М е ж д у д в у м я с у д а м и
Следующий год пропал. Не знаю как я собирался его провести, видимо после работы в колхозе поработать на комбинате, заработать рекомендации и поступать в Иркутский ГУ на математику. Меня из того огорода долго-долго через всю страну по этапу протащили и вот, снова Симферополь, у родного разбитого корыта с бытовой судимостью в биографии.
Я был приторможен, как после комы. Мама не работала. Я пошел на стройку, СМУ Укрторг строй, учеником, стал слесарем-сантехником самого низкого разряда. Участвовал в стройке главного на тот момент, круглого универмага и гостиницы «Украина». Не хвастаюсь этим.
Со мной поговорили наедине Полянская, посоветовала стать честным строителем коммунизма. Несколько раз меня в свой кабинет приглашал на собеседование первый секретарь обкома комсомола Эрик Константинович Покровский. Ничего плохого о нем и о втором секретаре Солодовнике сказать не могу. Они шутили, иногда с использованием табуированых слов, подбадривали. Такой обычный треп, для галочки. Никаких особых чувств, гордости например, я тоже не испытывал. Я, хоть и под тормозом, видел себя лидером альтернативной партии и чувствовал себя как минимум на равных.

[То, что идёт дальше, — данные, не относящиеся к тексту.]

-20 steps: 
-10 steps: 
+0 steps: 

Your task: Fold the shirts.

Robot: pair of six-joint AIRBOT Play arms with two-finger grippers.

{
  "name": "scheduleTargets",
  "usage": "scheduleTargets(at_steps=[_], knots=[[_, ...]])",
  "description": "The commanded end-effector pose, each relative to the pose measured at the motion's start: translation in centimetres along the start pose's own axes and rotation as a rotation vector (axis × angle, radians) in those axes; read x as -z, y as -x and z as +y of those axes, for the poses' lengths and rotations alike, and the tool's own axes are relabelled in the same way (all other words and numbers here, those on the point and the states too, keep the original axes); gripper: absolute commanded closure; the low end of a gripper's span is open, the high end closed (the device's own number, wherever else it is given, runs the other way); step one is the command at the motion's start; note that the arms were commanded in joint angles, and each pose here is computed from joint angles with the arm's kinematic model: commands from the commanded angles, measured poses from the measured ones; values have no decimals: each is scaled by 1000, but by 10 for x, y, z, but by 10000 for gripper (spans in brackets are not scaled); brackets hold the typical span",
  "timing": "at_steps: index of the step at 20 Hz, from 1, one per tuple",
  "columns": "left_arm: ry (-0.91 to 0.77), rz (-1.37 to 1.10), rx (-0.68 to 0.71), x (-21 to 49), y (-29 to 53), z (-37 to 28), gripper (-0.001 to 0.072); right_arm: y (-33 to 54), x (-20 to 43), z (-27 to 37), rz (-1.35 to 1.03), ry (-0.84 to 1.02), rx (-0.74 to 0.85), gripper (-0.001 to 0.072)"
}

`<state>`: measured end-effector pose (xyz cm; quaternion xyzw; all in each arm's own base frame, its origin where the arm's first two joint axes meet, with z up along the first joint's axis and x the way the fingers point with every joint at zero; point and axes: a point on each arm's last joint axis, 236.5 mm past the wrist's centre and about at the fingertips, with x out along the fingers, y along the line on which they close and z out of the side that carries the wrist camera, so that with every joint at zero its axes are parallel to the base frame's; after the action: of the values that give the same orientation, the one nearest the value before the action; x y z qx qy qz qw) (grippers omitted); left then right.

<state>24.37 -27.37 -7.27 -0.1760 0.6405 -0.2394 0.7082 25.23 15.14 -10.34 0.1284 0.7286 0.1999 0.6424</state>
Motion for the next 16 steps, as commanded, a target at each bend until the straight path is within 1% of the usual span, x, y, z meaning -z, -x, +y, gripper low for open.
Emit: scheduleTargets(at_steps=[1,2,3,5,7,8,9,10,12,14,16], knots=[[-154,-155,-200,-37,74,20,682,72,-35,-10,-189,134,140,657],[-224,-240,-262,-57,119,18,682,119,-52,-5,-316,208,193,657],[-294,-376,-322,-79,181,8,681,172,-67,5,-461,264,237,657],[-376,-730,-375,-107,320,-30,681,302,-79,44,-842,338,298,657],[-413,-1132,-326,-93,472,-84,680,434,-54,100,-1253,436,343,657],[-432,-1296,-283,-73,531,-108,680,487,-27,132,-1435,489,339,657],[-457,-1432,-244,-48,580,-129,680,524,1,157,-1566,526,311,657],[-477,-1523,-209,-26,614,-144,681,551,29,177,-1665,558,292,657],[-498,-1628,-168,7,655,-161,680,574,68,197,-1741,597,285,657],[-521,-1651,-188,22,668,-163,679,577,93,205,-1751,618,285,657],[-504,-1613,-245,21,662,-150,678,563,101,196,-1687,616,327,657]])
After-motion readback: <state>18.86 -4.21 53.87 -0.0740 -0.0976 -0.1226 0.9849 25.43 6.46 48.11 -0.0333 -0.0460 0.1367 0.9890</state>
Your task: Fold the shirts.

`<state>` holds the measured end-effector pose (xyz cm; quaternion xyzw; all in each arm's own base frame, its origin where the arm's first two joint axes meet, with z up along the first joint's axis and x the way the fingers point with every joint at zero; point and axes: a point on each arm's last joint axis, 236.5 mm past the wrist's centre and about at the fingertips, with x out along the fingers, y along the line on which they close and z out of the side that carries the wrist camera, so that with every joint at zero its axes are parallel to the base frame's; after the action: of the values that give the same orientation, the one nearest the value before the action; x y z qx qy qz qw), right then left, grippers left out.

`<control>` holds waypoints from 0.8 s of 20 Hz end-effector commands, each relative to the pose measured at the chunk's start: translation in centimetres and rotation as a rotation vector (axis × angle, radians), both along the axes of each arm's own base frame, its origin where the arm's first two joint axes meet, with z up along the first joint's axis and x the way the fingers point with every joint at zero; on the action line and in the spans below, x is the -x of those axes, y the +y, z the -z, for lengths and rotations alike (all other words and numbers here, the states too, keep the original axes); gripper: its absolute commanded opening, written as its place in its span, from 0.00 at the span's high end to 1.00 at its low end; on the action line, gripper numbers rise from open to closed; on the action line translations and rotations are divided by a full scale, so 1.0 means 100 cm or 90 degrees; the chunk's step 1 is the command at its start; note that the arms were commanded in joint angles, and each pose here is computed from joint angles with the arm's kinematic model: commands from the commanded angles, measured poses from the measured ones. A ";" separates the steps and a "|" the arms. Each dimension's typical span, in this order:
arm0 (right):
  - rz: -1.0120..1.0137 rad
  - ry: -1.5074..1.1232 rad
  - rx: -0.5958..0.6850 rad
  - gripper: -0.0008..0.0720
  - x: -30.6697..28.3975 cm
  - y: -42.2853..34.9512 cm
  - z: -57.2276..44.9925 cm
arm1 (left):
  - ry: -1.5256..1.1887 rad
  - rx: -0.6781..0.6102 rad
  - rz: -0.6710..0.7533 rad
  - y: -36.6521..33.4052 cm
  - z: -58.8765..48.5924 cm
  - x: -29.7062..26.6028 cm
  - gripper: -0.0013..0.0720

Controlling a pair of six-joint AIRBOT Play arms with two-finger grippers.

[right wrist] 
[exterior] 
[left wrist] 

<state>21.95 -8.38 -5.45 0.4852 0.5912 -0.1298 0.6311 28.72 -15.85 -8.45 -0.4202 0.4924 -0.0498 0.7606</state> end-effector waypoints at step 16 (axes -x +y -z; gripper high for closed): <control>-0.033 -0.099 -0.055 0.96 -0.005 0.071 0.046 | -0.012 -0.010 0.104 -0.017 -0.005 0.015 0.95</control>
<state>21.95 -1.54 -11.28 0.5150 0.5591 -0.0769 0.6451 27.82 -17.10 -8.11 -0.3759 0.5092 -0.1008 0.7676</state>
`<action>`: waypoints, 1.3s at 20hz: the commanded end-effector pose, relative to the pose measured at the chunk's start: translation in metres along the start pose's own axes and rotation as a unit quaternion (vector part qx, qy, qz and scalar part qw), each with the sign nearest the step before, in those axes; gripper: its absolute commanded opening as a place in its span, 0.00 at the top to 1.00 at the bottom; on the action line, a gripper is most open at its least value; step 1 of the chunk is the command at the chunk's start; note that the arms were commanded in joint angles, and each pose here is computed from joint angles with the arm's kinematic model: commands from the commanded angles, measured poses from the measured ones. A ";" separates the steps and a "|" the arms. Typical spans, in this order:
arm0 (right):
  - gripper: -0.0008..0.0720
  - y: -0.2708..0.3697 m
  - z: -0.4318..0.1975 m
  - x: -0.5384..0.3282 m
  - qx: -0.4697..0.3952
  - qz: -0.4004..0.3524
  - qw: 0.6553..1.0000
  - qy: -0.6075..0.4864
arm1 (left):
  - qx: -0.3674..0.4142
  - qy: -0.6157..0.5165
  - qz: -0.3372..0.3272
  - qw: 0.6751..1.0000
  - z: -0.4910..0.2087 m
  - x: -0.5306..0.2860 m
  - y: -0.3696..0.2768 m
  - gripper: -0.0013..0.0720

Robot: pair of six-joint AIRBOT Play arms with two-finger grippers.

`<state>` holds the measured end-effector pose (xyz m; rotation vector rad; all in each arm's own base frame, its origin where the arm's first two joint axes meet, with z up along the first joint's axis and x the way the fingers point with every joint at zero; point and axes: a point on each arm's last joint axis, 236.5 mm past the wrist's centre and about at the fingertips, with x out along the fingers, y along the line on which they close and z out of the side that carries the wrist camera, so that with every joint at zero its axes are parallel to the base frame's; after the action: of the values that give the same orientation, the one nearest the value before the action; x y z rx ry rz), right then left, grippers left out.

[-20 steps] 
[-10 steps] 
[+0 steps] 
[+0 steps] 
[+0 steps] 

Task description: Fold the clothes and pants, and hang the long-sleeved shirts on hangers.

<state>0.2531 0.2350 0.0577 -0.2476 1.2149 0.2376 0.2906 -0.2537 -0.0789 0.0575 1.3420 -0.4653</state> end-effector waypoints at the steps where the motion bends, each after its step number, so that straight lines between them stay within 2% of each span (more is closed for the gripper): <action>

Со своими одношкольниками я прекратил общение (или они со мной) и болтался сам по себе. Некоторые мои подельники, в том смысле, что свидетели по моему делу, тоже пострадали. Виталик поступил в престижное Ленинградское военно-морское училище, откуда его, как меня из комсомола, автоматически выперли в рядовые матросы. Но я не чувствую своей вины перед ним. С Витей Васильченко, который нас сдал, мы часто встречались и даже как-то задружились на короткое время. Он как раз надсмотрщиком в тюрьму устроился. С одной стороны, я его немного презирал, а с другой – не слишком обижался. Жизнь, мать ее так перетак, такая рассякая, жизнь в той стране, где мы жили, - мясорубка, не пролезешь в узкую дырочку на брюхе, размелет в фарш. И «умри ты сегодня, а я завтра». Кто как крутится.
Он вот настучал и сделал карьеру, стал надсмотрщиком в тюрьме, я – в слесарях-сантехниках. Кругом одно дерьмо.
Ивика я почти никогда больше не видел, он переехал в Ялту и стал там матросом на прибрежных прогулочных катерах. Как-то он меня к себе пригласил ночью, на один из причаленых катеров. Было много спиртного и какие-то отвязные девушки совершенно без тормозов между ногами, тот же Витя. Визг, пьянь, грязь, мне не понравилось.
Зато я много читал. Научился читать быстро. В день триста-пятьсот страниц, один, полтора, два романа за вечер. Прочитал всего (полные собрания сочинений) Золя, Бальзака, Драйзера, Стендаля, Гюго, Толстого, Лондона, Куприна, Диккенса и множество отдельных томов. От быстрого чтения мало что сохранилось, но я стал «начитанный». У меня никогда не возникал комплекс безграмотности.
Вообще я жутко закомплексованный человек без комплексов. Как-то вечером стоял в магазине в короткой очереди за бутылкой сладенького, меня за локоть тронул Ивик:
- Выйдем на пару минут.
Вышли.
- Меня адвокат вызвал, сказал, что прокуратура дело опротестовала, нельзя политическую статью на бытовую менять, скоро нас снова судить будут.
Ничего, если я признаюсь, что настроение у меня сильно испортилось?
Оказалось, что приговор, по которому нас отпустили, сильно не понравился КГБ, как бы они зря старались, и прокуратуре. Они обжаловали в республиканском суде Украины. Те подтвердили приговор – раз. Прокуратура выше, в Президиум Суда (если я что-то не так назову, пропустите, нас же не вызывали, я вообще об этом не знал). Так опять оставили в силе – два. Тогда во Всесоюзный Суд, опять облом – три. И, наконец, в последнюю, самую высшую судебную инстанцию, Пленум Верховного Суда СССР – четыре («Нас не надо жалеть», - как сказал совсем другой поэт, но ведь так и загордиться можно. Четыре столь высокие организации суда занимались нашими школьными шалостями).
Вот только там, на самом верху, было вынесено решение, что менять политическую статью на бытовую, уголовную нельзя. И скоро будет новый суд.
Мой адвокат сказал:
- Статью менять нельзя, но про сам приговор ничего не сказано, мы будем добиваться на новом процессе, чтобы старый приговор оставили без изменений.